◆ Directions for this task: What you need to produce from the material below is an exact transcription of the lines from the one with "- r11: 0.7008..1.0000" through the one with "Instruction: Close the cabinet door", both included, and no other line.

** Opening Recorded information block **

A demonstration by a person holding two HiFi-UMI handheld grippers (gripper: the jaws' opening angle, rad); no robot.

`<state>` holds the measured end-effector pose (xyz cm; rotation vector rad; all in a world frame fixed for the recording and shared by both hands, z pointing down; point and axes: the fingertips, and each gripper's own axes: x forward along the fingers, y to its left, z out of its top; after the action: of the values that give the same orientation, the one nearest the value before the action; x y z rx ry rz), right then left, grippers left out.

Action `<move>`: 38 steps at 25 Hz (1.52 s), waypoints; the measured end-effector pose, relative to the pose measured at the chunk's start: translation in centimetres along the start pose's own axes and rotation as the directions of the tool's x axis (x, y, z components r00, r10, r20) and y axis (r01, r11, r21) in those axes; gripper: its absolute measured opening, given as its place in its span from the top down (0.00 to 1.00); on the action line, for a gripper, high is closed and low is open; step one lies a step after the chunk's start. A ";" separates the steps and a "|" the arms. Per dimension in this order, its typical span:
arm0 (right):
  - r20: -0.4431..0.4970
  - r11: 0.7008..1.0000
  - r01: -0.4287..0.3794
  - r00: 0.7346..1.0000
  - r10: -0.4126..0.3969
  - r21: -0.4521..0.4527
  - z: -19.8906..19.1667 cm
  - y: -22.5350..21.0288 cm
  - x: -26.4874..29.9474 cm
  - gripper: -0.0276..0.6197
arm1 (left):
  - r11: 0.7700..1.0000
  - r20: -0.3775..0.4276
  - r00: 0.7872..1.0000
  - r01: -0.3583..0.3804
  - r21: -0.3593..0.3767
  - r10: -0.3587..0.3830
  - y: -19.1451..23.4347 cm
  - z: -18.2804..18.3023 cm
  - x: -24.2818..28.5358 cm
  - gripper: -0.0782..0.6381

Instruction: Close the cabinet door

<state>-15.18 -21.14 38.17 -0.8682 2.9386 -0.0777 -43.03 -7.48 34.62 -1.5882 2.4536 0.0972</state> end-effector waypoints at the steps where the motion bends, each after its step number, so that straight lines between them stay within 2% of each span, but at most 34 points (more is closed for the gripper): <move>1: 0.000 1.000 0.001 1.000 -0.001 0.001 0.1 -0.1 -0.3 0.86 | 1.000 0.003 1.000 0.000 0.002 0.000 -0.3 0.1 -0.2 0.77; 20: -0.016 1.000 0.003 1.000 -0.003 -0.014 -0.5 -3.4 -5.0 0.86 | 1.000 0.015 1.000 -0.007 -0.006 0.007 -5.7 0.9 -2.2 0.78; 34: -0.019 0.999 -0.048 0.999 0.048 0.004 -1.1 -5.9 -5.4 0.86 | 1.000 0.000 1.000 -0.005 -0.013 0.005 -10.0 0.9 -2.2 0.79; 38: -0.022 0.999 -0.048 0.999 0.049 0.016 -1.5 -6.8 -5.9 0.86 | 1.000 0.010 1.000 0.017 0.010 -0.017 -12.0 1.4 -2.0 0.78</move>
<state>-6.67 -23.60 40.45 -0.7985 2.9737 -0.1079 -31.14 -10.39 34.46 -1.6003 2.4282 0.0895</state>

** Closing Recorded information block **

◆ Exercise answer:
  - r11: 0.7008..1.0000
  - r01: -0.4287..0.3794
  - r00: 0.7346..1.0000
  - r10: -0.4126..0.3969
  - r21: -0.4521..0.4527
  - z: -19.8906..19.1667 cm
  - y: -22.5350..21.0288 cm
  - x: -26.4874..29.9474 cm
  - gripper: -0.0276..0.6197
arm1 (left):
  - r11: 0.7700..1.0000
  - r20: -0.3775..0.4276
  - r00: 0.7872..1.0000
  - r01: -0.3583..0.3804
  - r21: -0.3593..0.3767
  - r10: -0.3587..0.3830
  - y: -19.1451..23.4347 cm
  - z: -18.2804..18.3023 cm
  - x: -24.2818..28.5358 cm
  - gripper: -0.0782..0.6381

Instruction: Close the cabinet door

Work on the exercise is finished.